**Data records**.

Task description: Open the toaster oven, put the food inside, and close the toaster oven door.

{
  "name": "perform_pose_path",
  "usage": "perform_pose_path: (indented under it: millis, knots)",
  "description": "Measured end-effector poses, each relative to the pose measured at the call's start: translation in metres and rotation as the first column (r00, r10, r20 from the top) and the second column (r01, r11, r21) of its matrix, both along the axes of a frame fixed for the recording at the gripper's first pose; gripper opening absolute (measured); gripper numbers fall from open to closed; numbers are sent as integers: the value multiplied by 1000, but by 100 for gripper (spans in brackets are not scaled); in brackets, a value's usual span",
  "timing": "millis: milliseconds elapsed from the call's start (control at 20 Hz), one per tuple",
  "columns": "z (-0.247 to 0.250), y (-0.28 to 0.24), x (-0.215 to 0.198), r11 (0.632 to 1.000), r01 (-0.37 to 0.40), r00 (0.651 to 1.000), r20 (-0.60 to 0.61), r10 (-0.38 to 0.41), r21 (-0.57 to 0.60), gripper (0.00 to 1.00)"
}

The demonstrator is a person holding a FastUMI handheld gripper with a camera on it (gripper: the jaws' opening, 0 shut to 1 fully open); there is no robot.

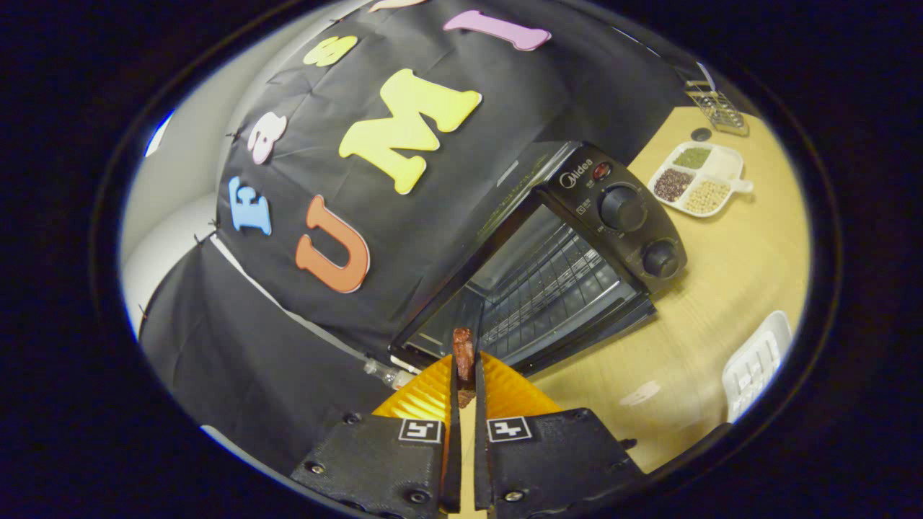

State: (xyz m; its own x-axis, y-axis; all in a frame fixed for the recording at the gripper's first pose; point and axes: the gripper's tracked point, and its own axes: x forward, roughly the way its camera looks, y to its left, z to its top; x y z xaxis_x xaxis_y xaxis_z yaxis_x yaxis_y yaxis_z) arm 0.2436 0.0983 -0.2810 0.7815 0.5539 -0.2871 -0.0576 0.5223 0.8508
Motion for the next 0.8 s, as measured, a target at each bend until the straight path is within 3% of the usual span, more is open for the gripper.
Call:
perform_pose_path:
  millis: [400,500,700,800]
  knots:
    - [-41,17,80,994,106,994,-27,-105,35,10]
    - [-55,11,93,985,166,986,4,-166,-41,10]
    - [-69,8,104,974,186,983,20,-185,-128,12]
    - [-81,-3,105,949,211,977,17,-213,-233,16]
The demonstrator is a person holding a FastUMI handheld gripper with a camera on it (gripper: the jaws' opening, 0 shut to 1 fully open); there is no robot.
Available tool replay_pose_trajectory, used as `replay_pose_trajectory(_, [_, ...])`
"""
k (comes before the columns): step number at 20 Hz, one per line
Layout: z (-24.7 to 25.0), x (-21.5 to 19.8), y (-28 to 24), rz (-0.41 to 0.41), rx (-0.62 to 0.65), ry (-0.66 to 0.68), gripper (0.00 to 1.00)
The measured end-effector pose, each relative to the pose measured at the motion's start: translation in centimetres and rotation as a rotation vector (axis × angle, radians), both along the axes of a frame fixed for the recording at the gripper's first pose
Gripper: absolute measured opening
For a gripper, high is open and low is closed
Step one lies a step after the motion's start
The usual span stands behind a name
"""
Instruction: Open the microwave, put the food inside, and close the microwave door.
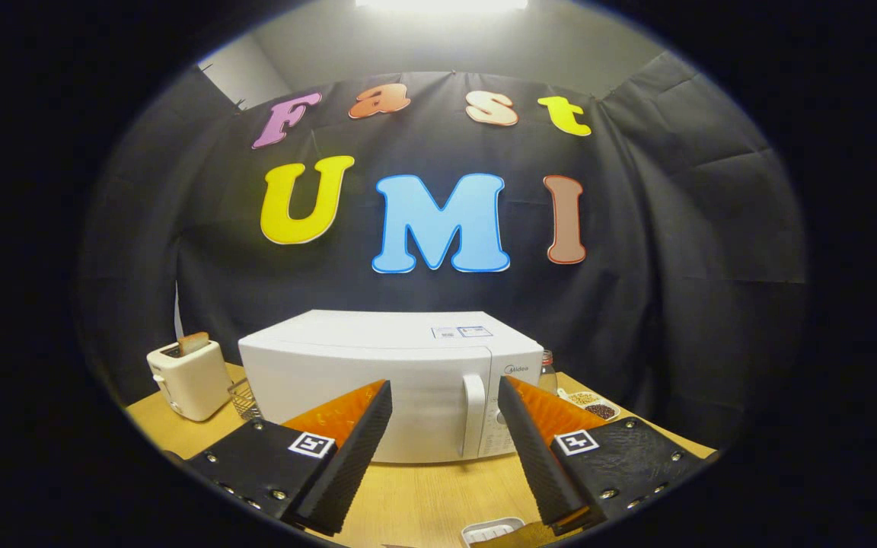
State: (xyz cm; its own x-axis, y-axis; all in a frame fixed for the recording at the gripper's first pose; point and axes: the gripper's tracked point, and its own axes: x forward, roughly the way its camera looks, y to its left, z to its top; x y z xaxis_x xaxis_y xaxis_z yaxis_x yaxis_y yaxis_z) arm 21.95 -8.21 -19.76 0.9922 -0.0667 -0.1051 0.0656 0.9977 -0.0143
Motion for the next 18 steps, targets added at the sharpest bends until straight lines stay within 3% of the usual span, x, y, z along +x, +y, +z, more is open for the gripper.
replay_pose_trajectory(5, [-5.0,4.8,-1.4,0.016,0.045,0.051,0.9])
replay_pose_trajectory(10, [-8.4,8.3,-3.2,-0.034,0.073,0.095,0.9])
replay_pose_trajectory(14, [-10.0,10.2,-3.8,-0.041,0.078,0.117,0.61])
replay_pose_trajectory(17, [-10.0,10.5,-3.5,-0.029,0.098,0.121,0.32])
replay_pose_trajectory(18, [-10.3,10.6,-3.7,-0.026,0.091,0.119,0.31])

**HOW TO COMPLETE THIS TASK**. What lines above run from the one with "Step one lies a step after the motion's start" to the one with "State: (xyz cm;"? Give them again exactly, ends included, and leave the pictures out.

**SOLUTION FOR THIS EXERCISE**.
Step one lies a step after the motion's start
The usual span stands behind a name
"""
Instruction: Open the microwave, put the food inside, and close the microwave door.
State: (xyz cm; its own x-axis, y-axis; all in a frame fixed for the recording at the gripper's first pose; point and axes: the gripper's tracked point, and its own axes: x forward, roughly the way its camera looks, y to its left, z to its top; x y z xaxis_x xaxis_y xaxis_z yaxis_x yaxis_y yaxis_z) arm 21.95 -8.21 -19.76 0.9922 -0.0667 -0.1051 0.0656 0.9977 -0.0143

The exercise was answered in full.